What you need to do:
All lines below containing the string "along" are to be copied.

Source data:
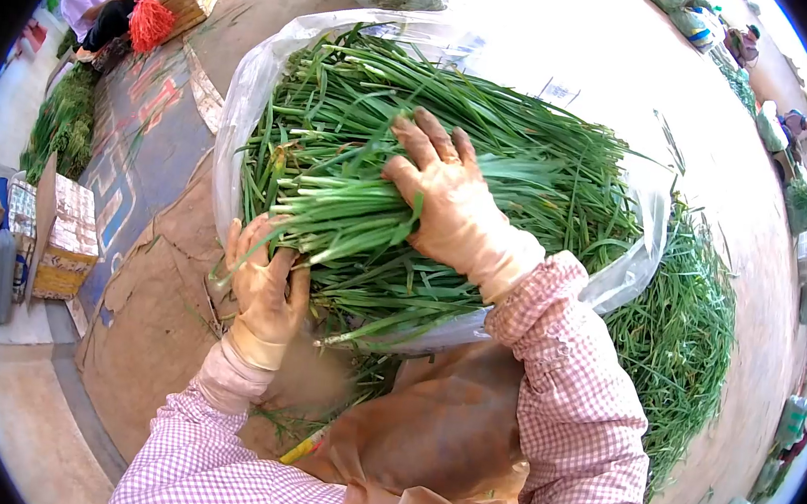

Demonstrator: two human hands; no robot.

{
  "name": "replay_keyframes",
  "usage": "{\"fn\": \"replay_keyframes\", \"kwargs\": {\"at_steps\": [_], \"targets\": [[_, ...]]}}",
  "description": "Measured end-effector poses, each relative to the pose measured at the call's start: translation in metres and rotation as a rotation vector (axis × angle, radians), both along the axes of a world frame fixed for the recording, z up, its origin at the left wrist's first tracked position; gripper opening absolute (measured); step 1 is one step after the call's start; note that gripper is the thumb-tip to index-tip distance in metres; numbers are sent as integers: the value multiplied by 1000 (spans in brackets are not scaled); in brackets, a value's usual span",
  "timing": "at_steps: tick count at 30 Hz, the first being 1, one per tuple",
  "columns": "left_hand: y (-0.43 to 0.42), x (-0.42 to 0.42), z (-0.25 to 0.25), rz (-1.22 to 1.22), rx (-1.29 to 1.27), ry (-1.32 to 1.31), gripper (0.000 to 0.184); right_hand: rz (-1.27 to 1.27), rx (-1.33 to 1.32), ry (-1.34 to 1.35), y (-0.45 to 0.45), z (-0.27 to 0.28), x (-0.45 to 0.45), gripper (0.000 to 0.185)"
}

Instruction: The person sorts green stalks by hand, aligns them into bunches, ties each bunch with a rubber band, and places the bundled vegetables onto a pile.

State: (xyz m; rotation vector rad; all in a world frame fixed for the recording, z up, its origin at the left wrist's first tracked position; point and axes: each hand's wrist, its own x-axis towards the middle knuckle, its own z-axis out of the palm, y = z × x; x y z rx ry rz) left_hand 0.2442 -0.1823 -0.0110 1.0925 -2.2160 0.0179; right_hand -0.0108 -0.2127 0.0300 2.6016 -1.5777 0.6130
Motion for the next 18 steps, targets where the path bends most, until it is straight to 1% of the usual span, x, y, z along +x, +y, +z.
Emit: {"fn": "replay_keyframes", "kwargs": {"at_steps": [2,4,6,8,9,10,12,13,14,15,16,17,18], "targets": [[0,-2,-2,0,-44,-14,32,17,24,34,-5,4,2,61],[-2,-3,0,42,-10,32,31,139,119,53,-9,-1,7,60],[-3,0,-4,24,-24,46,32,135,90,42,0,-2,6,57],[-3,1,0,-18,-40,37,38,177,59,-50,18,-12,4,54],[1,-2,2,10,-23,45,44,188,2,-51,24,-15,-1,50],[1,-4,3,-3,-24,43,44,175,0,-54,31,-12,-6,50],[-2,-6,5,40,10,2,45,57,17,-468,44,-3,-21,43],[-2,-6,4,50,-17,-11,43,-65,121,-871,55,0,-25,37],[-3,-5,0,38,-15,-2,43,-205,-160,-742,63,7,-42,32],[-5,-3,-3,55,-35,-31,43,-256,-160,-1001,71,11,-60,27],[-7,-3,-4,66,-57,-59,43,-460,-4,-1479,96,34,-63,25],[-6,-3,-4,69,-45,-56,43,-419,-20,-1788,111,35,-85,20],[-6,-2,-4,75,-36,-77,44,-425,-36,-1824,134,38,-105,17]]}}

Written solution:
  "description": "Measured end-effector poses, each relative to the pose measured at the call's start: translation in metres and rotation as a rotation vector (axis × angle, radians), both along the axes of a world frame fixed for the recording, z up, its origin at the left wrist's first tracked position; gripper opening absolute (measured); step 1 is one step after the call's start; note that gripper is the thumb-tip to index-tip distance in metres; numbers are sent as integers: the value multiplied by 1000 (spans in brackets are not scaled); in brackets, a value's usual span",
Motion for the next 18 steps, targets where the path bends most, until it is straight to 1% of the usual span, x, y, z along +x, +y, +z.

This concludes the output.